Yet Another Resource Negotiator (YARN)-Big Data - (PART - 3)
Yet Another Resource Negotiator (YARN)
Yet Another Resource Negotiator (YARN) is a resource manager of Hadoop is created by splitting the processing engine and the management function of MapReduce. It is responsible for allocating system resources to the various applications running in the Hadoop cluster, high availability features of Hadoop, scheduling tasks, and implements security controls.
YARN ARCHITECTURE
The most important component of YARN is Node Manager, Resource Manager, and Application Master.
Resource Manager
- It is the master of the YARN Architecture. It runs many services like resource scheduler and application manager.
- It gives information about the available resources among the competing application
- It ensures maximum cluster utilization.
- Resource Scheduler is responsible for allocating resources to the application.
- Application manager maintains a list of submitted, running, and completed application.
Node Manager
- It is the slave of YARN Architecture. After starting it announces itself to the resource manager and offer resources to the cluster.
- Each Node Manager receives instruction from the Resource Manager and reports and handles containers on a single node.
- It manages container lifecycle.
- It manages node health, log management, Node, and container resource usage.
Application Master
Application master in YARN is a framework-specific library that negotiates resources from Resource Manager and works with the Node Manager or manages to execute and monitor containers and their resource consumption.
- It manages the application lifecycle.
- It manages execution flow.
- It provides status about the application to the Resource Manager.
How Resource Manager Operates
- The resource manager and the clients communicate through the interface called client service.
- Administrative requests are assisted by a separate interface called the AdminService.
- Resource Manager continuously receives node heartbeats from the NodeManager to track new or decommissioned nodes.
- The NMLivelinessMonitor and NodesListManager keep an updated status of which nodes are healthy so that the Scheduler and the ResourceTrackerService can allocate work appropriately.
- Application Masters on all node is managed by ApplicationMasterService.
- A list of Application Masters and their heartbeat times is kept by the AMLivelinessMonitor to let the Resource Manager know what applications are healthy on the cluster.
- ApplicationMaster which does not send a heartbeat within a certain interval of time is marked as dead and re-scheduled to run on a new container.
Resource Manager – High Availability Mode
The Resource Manager was the single point of failure in a YARN cluster before the release of Hadoop 2.4 version.
The High Availability, or HA, the feature is an Active/Standby Resource Manager pair to remove this single point of failure.
Node Manager: Launching a Container
The Application Master must provide a container launch context (CLC) to launch the container.

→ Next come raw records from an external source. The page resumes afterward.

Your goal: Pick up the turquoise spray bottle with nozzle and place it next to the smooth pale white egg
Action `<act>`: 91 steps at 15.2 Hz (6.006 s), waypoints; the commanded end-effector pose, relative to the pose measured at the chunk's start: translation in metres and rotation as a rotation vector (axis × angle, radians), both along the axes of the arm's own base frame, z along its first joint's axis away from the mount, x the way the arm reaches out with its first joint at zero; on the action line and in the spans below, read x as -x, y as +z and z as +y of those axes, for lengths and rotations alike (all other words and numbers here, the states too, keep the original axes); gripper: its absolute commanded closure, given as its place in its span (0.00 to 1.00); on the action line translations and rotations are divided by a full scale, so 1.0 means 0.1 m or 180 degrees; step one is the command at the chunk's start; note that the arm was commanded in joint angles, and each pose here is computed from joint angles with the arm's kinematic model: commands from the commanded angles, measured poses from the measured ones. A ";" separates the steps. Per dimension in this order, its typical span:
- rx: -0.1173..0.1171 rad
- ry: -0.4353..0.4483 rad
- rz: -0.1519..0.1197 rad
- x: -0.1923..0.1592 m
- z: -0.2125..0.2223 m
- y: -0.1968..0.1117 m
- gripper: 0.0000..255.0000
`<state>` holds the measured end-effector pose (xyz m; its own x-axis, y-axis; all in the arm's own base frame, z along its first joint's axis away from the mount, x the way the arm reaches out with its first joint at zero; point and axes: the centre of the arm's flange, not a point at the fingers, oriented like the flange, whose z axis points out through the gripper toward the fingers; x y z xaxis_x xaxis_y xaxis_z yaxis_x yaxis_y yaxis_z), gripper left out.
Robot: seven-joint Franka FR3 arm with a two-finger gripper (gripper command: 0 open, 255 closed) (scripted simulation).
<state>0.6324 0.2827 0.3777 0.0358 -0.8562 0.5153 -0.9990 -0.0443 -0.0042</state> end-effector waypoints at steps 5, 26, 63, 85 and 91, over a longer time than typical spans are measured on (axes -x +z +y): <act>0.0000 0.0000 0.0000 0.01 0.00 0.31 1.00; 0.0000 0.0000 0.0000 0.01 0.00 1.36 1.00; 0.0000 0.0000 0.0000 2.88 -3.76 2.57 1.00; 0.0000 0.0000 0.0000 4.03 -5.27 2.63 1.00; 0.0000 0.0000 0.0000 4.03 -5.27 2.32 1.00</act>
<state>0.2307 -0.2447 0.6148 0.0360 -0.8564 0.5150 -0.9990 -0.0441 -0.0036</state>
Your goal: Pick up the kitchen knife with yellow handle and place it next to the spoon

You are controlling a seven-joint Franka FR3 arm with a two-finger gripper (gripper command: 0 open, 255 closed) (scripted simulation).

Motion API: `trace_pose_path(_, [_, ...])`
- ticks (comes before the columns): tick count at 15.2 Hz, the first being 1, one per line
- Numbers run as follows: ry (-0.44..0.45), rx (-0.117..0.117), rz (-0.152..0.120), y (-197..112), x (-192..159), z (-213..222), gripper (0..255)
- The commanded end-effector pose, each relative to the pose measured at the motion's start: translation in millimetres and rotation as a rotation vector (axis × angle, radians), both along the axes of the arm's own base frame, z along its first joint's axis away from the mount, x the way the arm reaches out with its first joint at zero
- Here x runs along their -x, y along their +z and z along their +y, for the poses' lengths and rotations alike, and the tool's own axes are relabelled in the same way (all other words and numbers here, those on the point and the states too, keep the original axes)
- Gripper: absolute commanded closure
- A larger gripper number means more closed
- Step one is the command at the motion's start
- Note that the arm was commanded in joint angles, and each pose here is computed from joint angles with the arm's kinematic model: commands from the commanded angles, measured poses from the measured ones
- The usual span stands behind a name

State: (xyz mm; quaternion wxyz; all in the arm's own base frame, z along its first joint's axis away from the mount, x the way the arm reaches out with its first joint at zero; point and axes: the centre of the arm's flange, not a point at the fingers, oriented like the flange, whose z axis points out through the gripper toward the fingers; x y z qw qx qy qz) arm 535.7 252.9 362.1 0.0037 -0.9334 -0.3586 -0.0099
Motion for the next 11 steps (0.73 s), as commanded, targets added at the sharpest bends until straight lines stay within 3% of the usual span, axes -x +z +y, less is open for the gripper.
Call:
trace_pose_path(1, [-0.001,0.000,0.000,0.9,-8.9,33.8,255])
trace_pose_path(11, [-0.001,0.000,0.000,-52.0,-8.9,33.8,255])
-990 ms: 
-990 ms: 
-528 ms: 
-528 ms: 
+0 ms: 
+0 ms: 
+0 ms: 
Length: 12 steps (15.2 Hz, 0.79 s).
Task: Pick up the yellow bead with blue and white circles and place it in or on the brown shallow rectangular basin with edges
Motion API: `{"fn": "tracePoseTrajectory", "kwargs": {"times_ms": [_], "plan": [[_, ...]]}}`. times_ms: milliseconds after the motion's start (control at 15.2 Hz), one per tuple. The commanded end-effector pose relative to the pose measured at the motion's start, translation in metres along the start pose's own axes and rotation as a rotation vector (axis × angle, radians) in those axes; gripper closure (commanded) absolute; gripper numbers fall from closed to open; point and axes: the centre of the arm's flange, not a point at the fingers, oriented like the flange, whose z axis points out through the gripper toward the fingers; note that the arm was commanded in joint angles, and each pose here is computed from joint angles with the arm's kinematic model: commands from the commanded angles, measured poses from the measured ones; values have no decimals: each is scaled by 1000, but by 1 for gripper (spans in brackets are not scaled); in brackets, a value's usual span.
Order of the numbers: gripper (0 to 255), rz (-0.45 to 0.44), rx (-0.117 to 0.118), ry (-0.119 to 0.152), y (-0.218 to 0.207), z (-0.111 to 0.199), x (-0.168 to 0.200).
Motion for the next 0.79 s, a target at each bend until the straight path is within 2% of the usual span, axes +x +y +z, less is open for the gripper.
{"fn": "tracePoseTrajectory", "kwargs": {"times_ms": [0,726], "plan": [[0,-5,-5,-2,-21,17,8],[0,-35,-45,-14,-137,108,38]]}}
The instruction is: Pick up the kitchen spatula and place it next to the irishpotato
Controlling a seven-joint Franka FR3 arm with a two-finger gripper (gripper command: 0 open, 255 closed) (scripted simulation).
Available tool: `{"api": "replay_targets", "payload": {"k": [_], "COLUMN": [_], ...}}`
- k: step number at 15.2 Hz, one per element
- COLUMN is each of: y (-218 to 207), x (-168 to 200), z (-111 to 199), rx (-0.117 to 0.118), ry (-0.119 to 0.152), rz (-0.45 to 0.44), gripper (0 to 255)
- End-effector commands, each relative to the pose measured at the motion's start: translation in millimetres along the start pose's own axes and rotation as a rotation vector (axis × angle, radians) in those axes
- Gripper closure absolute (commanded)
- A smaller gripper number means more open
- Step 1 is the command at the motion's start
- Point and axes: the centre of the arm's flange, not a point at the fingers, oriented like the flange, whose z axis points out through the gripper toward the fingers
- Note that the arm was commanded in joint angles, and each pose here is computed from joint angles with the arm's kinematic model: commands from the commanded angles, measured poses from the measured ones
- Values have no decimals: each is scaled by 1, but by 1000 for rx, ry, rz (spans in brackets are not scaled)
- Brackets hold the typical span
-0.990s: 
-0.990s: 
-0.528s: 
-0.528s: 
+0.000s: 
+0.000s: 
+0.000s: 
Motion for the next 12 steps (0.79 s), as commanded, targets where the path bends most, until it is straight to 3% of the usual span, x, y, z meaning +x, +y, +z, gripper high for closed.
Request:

CLC includes the following information:
- Security tokens
- Environment Variables
- Dependencies (local resources such as shared objects or data files needed before launch)
- The command necessary to create the process that the application wants to launch
Running an Application Through YARN
1. The client submits an application to the Resource Manager:
- The user submits the application by typing the Hadoop jar command to the Resource manager.
- The Resource Manager maintains the list of applications on the cluster and available resources on the Node Manager and determines the next application that receives a portion of the cluster resource.
2. The Resource Manager allocates a container:
- After accepting a new application submission by the Resource Manager, the scheduler first selects a container.
- After that, the Application Master is started and is responsible for the entire life-cycle of the application.
3. The Application Masters contact the related Node Manager:
- After allocation of a container, the Application Master asks the Node Manager managing the host on which the container was allocated to use these resources to launch an application-specific task.
4. The Node Manager launches the container:
- The Node Manager only monitors the resource usage in the containers.
- The Application Master negotiates containers to launch all of the tasks needed to complete the application.
5. The container executes the Application Master:
- After the completion of the application, the Application Master not only shuts itself but also releases its container.